A compositora Joan Larie Sutton nos dá a história da composição da música do hino em 1970:
Já tínhamos outra tradução deste hino, no CC 284, com a música tradicional (HURSLEY) para ele usada. Esta tradução, muito melhor, nos pedia outra música. Usamos a letra como exercício de composição em aula, no Seminário Teológico Batista do Sul do Brasil, surgindo esta música. O nome da melodia LUZ provém da letra.5
1. BAILEY, Albert Edward. The gospel in hymns. New York: Charles Scribner’s Sons, 1950. p.162.
2. JULIAN, John, ed.

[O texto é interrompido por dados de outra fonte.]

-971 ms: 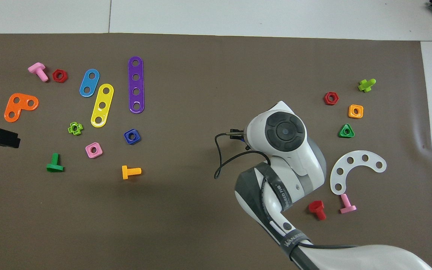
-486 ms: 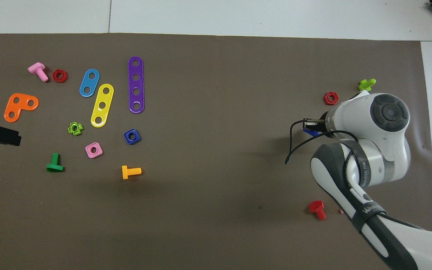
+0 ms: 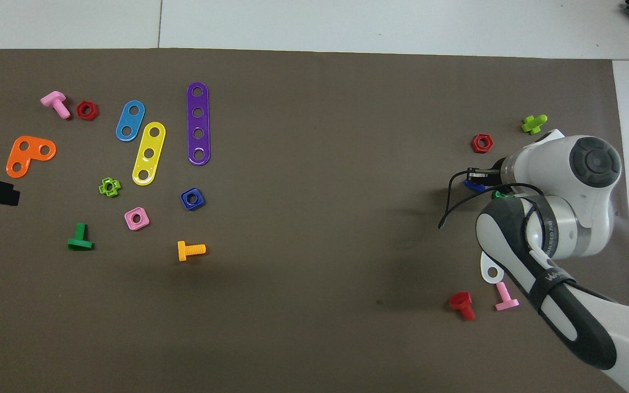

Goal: Unscrew and place screws in storage area

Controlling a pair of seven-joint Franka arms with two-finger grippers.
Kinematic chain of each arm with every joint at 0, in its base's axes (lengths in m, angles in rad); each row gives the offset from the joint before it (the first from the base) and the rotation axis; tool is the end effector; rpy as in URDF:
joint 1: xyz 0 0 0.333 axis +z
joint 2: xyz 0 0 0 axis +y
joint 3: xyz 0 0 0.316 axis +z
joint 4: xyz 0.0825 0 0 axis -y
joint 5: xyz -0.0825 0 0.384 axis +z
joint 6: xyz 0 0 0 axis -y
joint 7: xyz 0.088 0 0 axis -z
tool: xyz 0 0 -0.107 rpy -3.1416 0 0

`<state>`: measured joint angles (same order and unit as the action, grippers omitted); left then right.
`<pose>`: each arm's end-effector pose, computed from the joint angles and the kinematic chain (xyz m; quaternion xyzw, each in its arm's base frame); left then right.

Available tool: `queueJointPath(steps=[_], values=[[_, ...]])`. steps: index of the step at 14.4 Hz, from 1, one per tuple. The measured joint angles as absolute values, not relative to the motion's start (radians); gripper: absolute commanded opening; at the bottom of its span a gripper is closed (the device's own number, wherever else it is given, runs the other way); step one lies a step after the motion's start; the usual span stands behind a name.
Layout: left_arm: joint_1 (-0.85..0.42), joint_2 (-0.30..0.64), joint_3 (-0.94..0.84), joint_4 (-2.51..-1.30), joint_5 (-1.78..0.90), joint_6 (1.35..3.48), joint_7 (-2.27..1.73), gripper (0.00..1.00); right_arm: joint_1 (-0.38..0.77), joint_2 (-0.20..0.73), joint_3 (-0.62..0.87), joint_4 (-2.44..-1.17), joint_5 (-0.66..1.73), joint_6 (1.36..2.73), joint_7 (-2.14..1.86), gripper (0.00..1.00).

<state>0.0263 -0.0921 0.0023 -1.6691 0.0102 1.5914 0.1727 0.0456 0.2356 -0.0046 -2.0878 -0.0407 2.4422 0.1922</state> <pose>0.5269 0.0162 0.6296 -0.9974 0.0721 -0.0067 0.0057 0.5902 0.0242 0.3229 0.9963 -0.0606 0.0606 0.0075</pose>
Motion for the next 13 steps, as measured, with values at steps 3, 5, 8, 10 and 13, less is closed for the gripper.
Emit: queueJointPath(steps=[3,5,8,10,13], values=[[0.026,-0.076,0.003,-1.591,0.010,1.538,0.173,1.00,0.047,0.240,0.003,-2.088,-0.041,2.442,0.192,0.42],[0.027,-0.042,0.004,-1.524,0.010,1.502,0.172,1.00,0.047,0.240,0.004,-2.088,-0.041,2.442,0.192,0.62],[0.037,0.017,0.010,-1.437,0.010,1.470,0.172,1.00,0.047,0.240,0.004,-2.087,-0.040,2.442,0.193,0.99],[0.045,0.052,0.012,-1.394,0.010,1.450,0.172,1.00,0.047,0.233,0.004,-2.082,-0.040,2.441,0.193,0.99],[0.047,0.133,0.013,-1.305,0.010,1.415,0.172,1.00,0.047,0.162,0.003,-2.039,-0.040,2.360,0.193,0.99]])
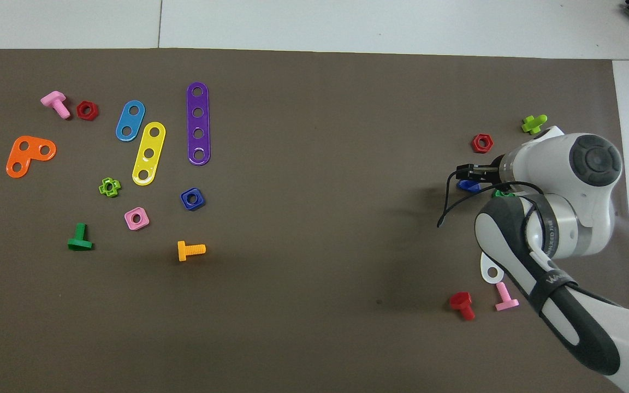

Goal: Unscrew and place screws in storage area

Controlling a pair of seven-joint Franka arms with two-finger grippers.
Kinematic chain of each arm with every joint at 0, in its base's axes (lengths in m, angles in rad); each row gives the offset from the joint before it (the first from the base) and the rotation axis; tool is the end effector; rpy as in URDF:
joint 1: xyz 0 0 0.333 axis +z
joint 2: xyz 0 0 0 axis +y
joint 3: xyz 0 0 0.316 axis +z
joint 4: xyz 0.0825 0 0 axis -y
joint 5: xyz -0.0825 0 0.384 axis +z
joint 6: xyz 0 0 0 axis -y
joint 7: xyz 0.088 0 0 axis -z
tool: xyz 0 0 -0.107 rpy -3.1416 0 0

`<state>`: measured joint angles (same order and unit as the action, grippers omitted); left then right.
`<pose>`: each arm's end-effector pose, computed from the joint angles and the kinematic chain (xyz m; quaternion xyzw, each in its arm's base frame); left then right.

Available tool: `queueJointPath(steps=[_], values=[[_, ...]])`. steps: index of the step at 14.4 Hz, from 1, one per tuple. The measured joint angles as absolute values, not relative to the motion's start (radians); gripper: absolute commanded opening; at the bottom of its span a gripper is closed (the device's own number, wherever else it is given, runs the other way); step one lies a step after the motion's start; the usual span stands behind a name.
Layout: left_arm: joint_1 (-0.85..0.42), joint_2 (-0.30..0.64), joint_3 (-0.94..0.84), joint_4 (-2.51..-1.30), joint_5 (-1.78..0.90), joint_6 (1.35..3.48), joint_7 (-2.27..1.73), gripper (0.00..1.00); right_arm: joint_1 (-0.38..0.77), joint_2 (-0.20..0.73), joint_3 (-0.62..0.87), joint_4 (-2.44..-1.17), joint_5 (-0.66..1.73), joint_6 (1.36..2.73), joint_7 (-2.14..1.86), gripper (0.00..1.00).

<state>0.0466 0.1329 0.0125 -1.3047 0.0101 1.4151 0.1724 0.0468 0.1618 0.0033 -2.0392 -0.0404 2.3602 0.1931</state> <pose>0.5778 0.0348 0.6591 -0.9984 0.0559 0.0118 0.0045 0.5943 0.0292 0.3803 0.9950 -0.0581 0.0807 0.0053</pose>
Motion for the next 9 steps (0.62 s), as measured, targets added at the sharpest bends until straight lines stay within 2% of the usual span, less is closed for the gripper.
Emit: queueJointPath(steps=[2,4,9], values=[[0.047,0.169,0.013,-1.266,0.010,1.411,0.172,1.00,0.046,0.088,0.003,-1.977,-0.040,2.246,0.193,0.99],[0.047,0.166,0.011,-1.263,0.010,1.411,0.172,1.00,0.045,0.030,0.002,-1.894,-0.040,2.111,0.193,1.00],[0.047,0.081,0.008,-1.413,0.010,1.444,0.172,1.00,0.045,-0.002,0.001,-1.659,-0.024,1.808,0.193,1.00]])
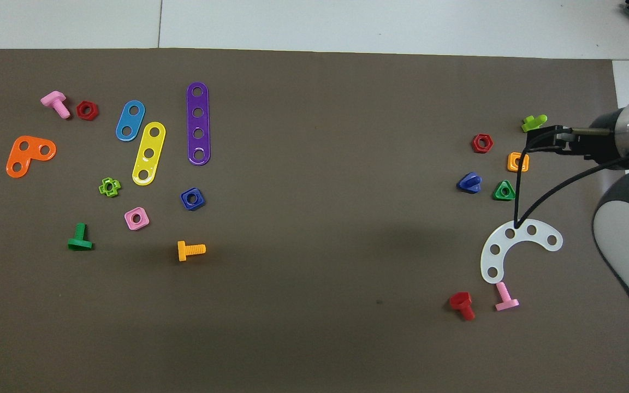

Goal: Unscrew and place screws in storage area

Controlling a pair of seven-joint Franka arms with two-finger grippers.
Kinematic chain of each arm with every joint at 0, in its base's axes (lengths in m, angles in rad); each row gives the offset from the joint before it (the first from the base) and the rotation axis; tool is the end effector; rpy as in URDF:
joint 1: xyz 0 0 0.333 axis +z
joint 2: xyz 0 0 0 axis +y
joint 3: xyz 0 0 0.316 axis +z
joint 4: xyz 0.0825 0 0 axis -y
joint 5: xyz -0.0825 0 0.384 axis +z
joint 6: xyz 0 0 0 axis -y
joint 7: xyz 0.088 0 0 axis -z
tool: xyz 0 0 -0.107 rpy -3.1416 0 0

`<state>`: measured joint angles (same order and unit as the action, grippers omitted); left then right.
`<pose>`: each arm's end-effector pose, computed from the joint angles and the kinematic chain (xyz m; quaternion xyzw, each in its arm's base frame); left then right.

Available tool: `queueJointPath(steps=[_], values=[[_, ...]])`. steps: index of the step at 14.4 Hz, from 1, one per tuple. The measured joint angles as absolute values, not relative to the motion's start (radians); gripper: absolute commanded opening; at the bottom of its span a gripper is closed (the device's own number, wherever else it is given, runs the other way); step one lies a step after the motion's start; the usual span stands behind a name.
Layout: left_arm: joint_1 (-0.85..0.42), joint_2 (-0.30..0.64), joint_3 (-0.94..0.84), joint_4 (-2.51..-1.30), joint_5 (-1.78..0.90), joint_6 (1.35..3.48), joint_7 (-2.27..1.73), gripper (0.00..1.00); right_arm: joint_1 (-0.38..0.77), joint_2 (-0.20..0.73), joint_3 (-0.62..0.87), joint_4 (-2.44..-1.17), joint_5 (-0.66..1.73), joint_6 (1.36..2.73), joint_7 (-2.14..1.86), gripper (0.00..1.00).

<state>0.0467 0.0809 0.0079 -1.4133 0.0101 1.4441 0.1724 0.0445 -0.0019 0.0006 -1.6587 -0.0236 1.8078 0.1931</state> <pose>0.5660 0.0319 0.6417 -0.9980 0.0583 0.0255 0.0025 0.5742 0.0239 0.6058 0.9945 -0.0718 0.0763 0.0026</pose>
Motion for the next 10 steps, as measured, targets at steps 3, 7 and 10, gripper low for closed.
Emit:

A dictionary of hymnology. v.1, Dover Edition, New York: Dover Publications, 1957. p.612.
3. SUTHERLAND, Allan. Famous Hymns of the World. Em: PRICE, Carl F. One hundred and one hymn stories. Nashville, TN: Abingdon Press, 1966. p.81.
4. FAUSTINI, João Wilson. Carta à autora em 23 de abril de 1991.
5. SUTTON, Joan Larie. Carta à autora em outubro de 1991.